Supplied data =>
::::

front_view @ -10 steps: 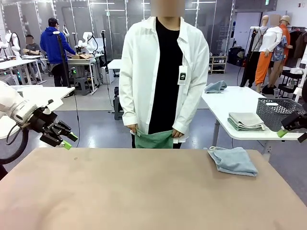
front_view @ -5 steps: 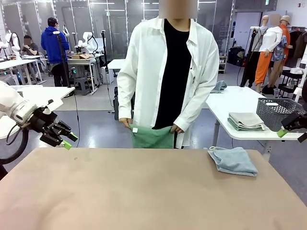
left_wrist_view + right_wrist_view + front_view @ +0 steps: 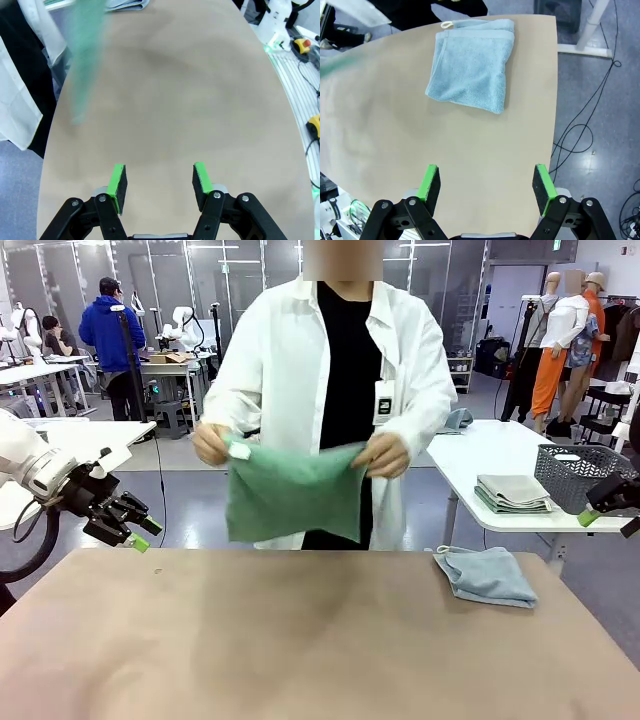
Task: Fold the towels and place them in the basket.
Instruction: When a person lays out a Towel with hook on the table, fold it in half twice.
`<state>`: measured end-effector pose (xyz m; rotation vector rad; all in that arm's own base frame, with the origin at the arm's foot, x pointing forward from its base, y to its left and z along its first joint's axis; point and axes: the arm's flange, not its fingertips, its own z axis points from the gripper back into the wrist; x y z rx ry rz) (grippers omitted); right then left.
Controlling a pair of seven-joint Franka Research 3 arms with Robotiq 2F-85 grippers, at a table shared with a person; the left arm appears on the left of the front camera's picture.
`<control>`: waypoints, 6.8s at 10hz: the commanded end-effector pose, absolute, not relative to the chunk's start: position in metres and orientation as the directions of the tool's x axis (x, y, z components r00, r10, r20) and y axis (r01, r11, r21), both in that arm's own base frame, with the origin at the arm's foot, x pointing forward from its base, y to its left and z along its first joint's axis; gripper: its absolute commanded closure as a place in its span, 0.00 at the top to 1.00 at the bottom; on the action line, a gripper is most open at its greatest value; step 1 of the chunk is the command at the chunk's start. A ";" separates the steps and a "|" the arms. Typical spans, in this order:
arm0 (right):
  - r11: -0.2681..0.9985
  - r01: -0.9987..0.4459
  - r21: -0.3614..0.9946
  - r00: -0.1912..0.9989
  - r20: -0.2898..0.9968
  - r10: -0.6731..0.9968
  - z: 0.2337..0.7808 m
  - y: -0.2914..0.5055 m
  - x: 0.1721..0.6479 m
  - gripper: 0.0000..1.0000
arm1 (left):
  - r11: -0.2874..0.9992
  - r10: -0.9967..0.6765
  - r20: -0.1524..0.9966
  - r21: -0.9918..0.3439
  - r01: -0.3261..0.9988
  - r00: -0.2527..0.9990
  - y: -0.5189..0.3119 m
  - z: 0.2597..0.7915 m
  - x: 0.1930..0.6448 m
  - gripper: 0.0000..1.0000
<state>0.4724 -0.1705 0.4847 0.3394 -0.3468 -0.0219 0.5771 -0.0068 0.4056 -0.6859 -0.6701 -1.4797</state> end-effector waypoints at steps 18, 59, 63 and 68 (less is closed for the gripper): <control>0.944 -0.028 0.329 0.945 0.316 -0.082 0.489 -0.171 0.475 0.93 | -0.029 -0.648 0.761 0.009 1.000 -0.026 -0.006 0.406 0.577 0.68; 0.098 -0.987 -0.130 0.091 0.061 0.994 0.328 0.288 0.313 1.00 | -0.035 -0.999 0.020 0.146 0.989 -0.039 -0.247 0.339 0.339 1.00; 0.027 -0.993 -0.117 0.021 0.051 0.998 0.321 0.295 0.314 1.00 | -0.068 -0.995 0.058 0.147 0.987 -0.077 -0.249 0.330 0.346 1.00; 0.034 -0.991 -0.126 0.031 0.025 0.999 0.324 0.290 0.315 1.00 | -0.035 -0.999 0.036 0.127 0.991 -0.040 -0.250 0.328 0.344 1.00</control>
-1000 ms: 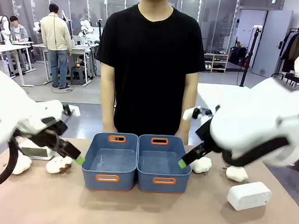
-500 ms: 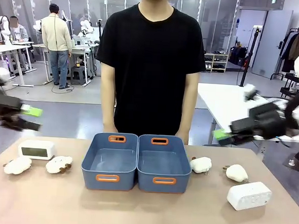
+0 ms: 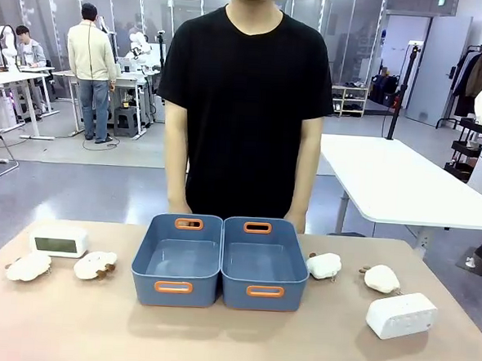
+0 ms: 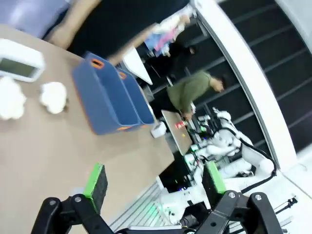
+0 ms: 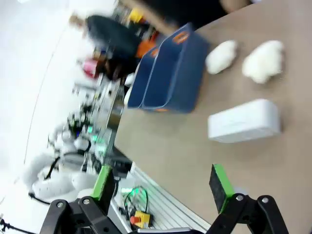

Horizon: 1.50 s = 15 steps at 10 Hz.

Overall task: Sort the digital clocks into the basket.
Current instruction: Pick up the Digital clock from the table and place it into the empty Plastic storage basket.

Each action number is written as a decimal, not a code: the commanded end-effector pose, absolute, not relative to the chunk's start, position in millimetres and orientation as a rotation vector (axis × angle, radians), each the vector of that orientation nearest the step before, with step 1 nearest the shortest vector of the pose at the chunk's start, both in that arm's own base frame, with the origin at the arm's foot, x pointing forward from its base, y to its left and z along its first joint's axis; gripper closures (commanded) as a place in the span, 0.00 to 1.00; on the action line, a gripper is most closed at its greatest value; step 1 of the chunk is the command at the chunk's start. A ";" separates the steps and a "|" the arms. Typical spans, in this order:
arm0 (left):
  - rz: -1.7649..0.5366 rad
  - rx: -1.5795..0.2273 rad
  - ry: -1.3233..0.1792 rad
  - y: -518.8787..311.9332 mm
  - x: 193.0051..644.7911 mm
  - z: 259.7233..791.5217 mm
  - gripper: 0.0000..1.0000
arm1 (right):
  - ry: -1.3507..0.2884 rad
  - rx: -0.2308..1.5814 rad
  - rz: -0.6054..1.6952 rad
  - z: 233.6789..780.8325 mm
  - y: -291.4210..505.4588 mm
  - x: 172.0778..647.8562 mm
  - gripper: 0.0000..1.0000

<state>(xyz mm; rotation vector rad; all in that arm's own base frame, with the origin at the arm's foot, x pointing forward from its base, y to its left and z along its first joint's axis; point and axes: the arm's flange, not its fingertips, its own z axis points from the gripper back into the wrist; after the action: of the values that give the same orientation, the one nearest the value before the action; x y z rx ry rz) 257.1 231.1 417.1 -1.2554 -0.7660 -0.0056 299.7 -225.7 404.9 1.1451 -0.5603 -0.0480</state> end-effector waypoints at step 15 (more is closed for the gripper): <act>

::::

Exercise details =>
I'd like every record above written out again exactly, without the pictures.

Exercise solution =>
front_view @ -10 steps: 
front_view @ -5 steps: 
left_wrist_view + right_wrist_view + front_view @ +0 steps: 
Task: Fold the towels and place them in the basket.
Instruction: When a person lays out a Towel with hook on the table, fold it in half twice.
`<state>`: measured end-effector pose (xyz m; rotation vector rad; all in that arm's own base frame, with the origin at the arm's foot, x pointing forward from its base, y to its left and z along its first joint's axis; point and axes: the arm's flange, not its fingertips, its own z axis points from the gripper back into the wrist; x y z rx ry rz) (grippers omitted); right then left.
Controlling a pair of seven-joint Franka Research 3 arms with Robotiq 2F-85 grippers, at a table shared with a person; the left arm appears on the left of the front camera's picture.
`<control>`: waypoints, 6.8s at 10hz: the commanded end-effector pose, absolute, not relative to the chunk's start: position in metres and orientation as the directions of the tool's x axis (x, y, z components r00, r10, r20) and y axis (r01, r11, r21), both in that arm's own base frame, with the origin at the arm's foot, x pointing forward from its base, y to its left and z along its first joint's axis; gripper: its absolute commanded closure as a place in its span, 0.00 at the top to 1.00 at the bottom; on the action line, a gripper is most open at its greatest value; step 1 of the chunk is the command at the chunk's start. A ";" separates the steps and a "|" the arms. Typical spans, in this order:
arm0 (right):
  - r11: -0.2681..0.9985
  - r01: -0.9987..0.4459
  - r21: -0.3614..0.9946
  - r00: -0.1912..0.9989
  - r20: -0.2898..0.9968
  - r10: -0.6731..0.9968
  - z: 0.2337..0.7808 m
  - y: -0.2914..0.5055 m
  - x: 0.1721..0.6479 m
  - gripper: 0.0000..1.0000
arm1 (left):
  - r11: -0.2874..0.9992
  - r10: -0.9967..0.6765
  - r20: -0.1524..0.9966
  - r21: -0.9918..0.3439
  - r01: -0.3261..0.9988
  - r00: -0.2527..0.9990
  - y: -0.5189..0.3119 m
  - z: 0.2597..0.7915 m
  - x: 0.1930..0.6448 m
  - gripper: 0.0000..1.0000
<state>0.4724 -0.1705 0.4847 0.3394 -0.3468 -0.0219 0.5771 -0.0068 0.4056 -0.6859 -0.6701 -1.4797</state> end-effector waypoints at steps 18, 59, 63 and 68 (less is closed for the gripper): <control>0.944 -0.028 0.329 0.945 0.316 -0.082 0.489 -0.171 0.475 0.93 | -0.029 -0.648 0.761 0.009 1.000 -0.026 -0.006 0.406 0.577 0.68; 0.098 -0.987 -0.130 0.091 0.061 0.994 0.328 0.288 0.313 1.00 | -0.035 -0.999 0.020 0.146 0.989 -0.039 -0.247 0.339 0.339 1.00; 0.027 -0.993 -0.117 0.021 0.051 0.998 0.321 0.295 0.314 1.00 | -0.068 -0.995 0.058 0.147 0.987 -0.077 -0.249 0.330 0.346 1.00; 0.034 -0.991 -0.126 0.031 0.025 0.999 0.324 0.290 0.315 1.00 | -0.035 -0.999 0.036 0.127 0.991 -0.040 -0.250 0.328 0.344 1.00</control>
-1000 ms: 
-500 ms: 
+0 ms: 
+0 ms: 
+0 ms: 

Horizon: 1.50 s = 15 steps at 10 Hz.

Overall task: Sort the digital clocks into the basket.
Current instruction: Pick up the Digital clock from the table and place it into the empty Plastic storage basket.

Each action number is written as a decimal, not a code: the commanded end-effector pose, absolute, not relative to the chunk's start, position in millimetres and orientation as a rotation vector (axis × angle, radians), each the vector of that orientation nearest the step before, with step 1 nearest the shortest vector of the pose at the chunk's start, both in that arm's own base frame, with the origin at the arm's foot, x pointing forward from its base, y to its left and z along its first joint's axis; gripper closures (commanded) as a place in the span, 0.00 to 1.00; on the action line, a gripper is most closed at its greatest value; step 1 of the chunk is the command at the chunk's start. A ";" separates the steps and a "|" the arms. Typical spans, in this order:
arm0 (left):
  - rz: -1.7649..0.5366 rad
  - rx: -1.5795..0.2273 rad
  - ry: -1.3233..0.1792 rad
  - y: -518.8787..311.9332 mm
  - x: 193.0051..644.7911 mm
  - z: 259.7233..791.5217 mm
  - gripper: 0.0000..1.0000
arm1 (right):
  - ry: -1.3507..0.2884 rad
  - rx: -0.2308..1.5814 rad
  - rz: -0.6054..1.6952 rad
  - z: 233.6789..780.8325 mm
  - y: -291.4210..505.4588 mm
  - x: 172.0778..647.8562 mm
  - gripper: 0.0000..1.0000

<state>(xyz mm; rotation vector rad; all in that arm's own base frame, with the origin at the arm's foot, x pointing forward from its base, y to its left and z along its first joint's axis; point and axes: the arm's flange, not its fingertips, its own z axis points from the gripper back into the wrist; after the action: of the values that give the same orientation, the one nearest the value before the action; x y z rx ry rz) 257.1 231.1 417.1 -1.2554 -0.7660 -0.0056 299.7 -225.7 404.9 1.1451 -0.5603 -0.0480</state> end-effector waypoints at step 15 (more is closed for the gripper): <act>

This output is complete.